In a case that presents more Fourth Amendment issues than a CrimPro exam, the Ninth Circuit imports a Tenth Circuit test to create a new rule for gauging the standing of corporate employees to challenge a search within a business. United States v. SDI Future Health, Inc.,__ F.3d __, No. 07-10261, 2009 WL 174910 (9th Cir. Jan. 27, 2009), decision available here.

A must-read for white collar folks.

Players: Decision by Judge Diarmuid F. O’Scannlain (left), joined by Judges Hawkins and McKeown.

Facts: Feds suspected Medicare and tax fraud within SDI Future Health Services, and got a search warrant for the company. Id. at *1. The corporate-executive defendants successfully challenged this search when they were later prosecuted. Id. at *2. The government took an interlocutory appeal. Id. at *3.

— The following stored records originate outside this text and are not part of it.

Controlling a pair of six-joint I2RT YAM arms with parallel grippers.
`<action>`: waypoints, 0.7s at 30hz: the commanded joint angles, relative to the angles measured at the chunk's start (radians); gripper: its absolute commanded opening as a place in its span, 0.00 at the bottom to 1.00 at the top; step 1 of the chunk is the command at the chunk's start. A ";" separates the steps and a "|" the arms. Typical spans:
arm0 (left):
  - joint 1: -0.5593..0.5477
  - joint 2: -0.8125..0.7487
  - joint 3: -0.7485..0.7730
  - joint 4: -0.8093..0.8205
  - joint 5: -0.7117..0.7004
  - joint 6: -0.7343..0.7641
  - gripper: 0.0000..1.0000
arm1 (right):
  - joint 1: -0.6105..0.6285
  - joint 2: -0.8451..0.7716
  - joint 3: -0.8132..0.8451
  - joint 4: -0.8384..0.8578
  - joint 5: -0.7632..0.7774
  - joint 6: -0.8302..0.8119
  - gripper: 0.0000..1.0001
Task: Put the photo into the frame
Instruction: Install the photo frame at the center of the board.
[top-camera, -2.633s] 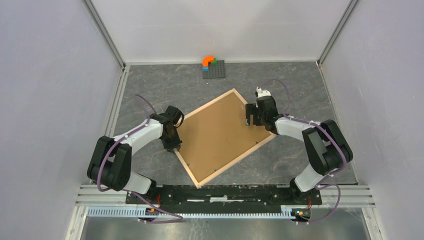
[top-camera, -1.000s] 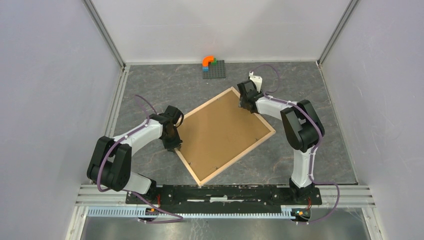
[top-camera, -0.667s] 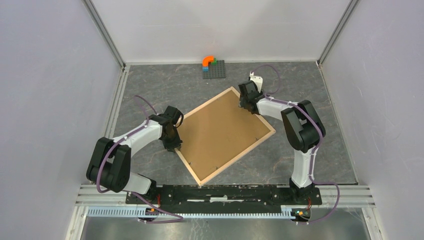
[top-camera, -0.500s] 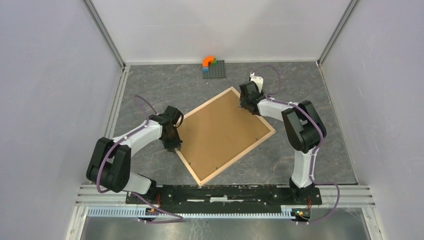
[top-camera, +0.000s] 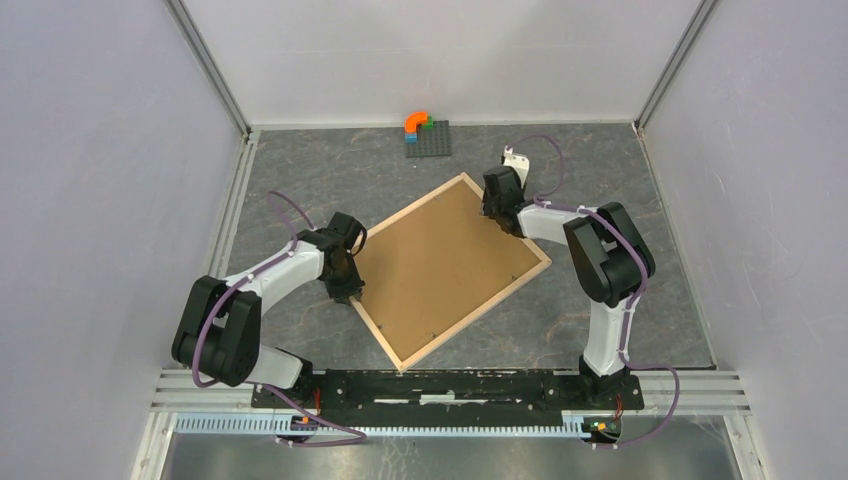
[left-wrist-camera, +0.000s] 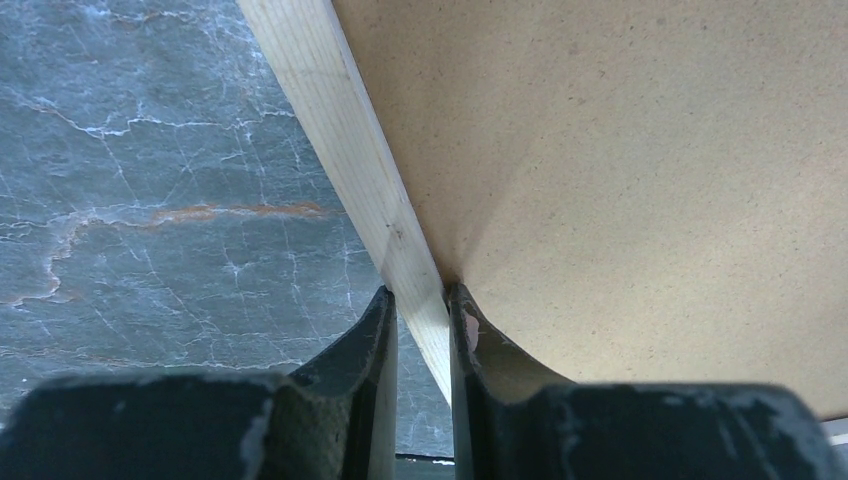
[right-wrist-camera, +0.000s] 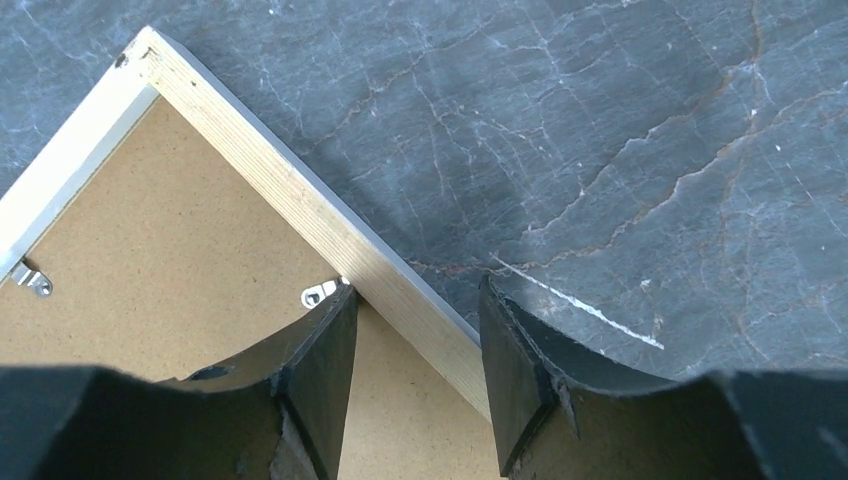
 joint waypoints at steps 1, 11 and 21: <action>-0.011 0.023 -0.033 0.159 0.021 0.045 0.02 | -0.004 0.059 -0.058 0.119 -0.063 0.076 0.52; -0.011 0.013 -0.035 0.164 0.021 0.049 0.02 | -0.012 0.085 -0.035 0.114 -0.111 0.018 0.40; -0.011 0.020 -0.027 0.161 0.026 0.043 0.02 | -0.013 -0.005 -0.087 0.101 -0.187 -0.071 0.57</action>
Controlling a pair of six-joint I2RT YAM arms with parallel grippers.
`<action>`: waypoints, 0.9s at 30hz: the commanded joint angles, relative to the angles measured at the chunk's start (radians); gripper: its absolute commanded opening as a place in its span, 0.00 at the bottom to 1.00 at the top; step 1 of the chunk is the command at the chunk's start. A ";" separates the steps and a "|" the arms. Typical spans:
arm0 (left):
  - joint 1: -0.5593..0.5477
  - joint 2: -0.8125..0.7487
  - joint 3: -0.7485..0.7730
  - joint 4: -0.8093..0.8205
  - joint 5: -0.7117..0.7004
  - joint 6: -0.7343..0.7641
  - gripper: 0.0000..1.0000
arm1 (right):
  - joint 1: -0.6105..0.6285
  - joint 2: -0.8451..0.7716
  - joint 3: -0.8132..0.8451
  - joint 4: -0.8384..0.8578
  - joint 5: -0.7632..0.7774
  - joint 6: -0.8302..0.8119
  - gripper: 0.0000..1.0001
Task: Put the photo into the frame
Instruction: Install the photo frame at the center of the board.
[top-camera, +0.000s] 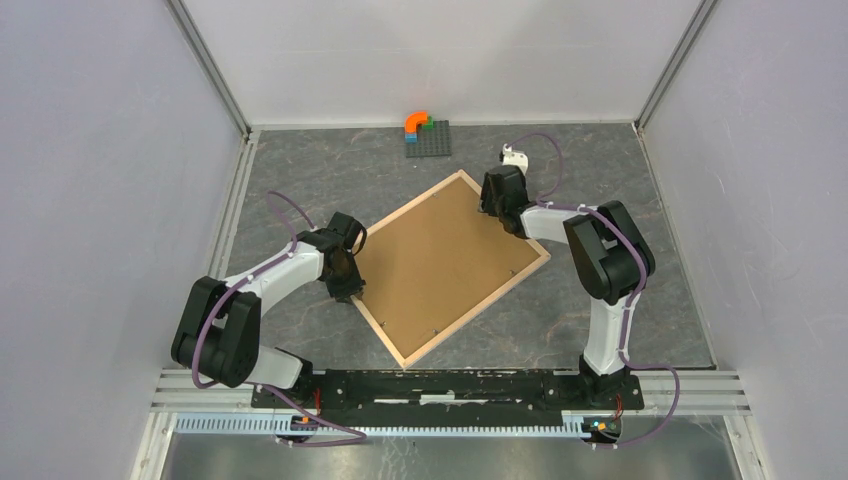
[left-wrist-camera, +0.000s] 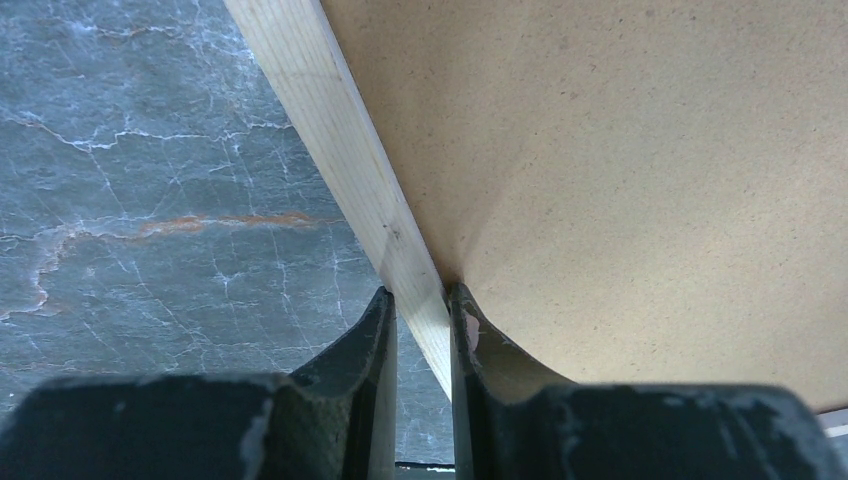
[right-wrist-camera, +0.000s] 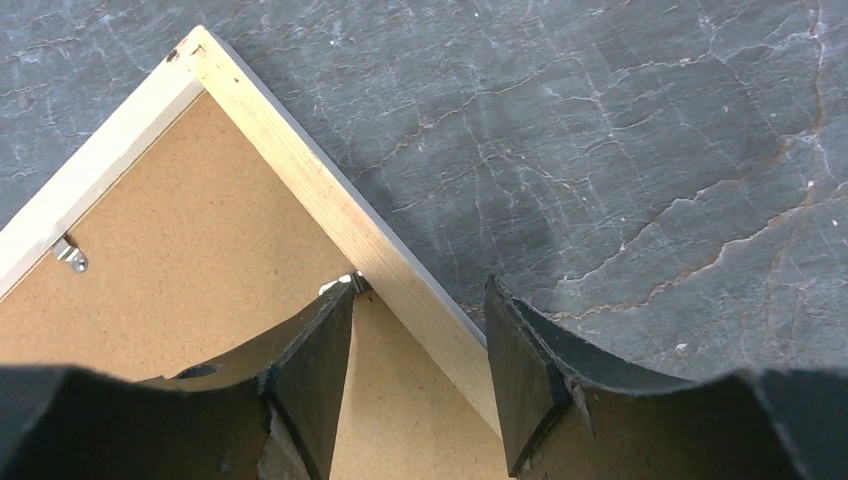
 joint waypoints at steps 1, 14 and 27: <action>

Issue(s): “We must decide whether corporate executives may challenge a police search of company premises not reserved for the executives’ exclusive use.” Id. at *1. “The government . . . argues . . that [the defendants] lack standing to challenge the search and seizure of materials from SDI’s premises. According to the government, the mere ownership and management of SDI, and the steps SDI took to preserve the security of its business files, are inadequate to support the conclusion that [the corporate executive defendants] personally had an expectation of privacy in the search areas and seized materials.” Id. at *3. “[T]his case presents the novel issue of the extent to which a business employee may have standing to challenge a search of business premises generally.” Id.

Held: “[W]e conclude that, except in the case of a small, family-run business over which an individual exercises daily management and control, an individual challenging a search of workplace areas beyond his own internal office must generally show some personal connection to the places searched and the materials seized. To adapt [United States v.] Anderson, [154 F/3d 1225, 1230-32 (10th Cir. 1998)] although all the circumstances remain relevant, we will specifically determine the strength of such personal connection with reference to the following factors: (1) whether the item seized is personal property or otherwise kept in a private place separate from other work-related material; (2) whether the defendant had custody or immediate control of the item when officers seized it; and (3) whether the defendant took precautions on his own behalf to secure the place searched or things seized from any interference without his authorization. Absent such a personal connection or exclusive use, a defendant cannot establish standing for Fourth Amendment purposes to challenge the search of a workplace beyond his internal office.” Id. at *5 (footnotes omitted). “The district court’s grant of the motion to suppress must be reversed and the matter remanded for further fact-finding.” Id. at *7.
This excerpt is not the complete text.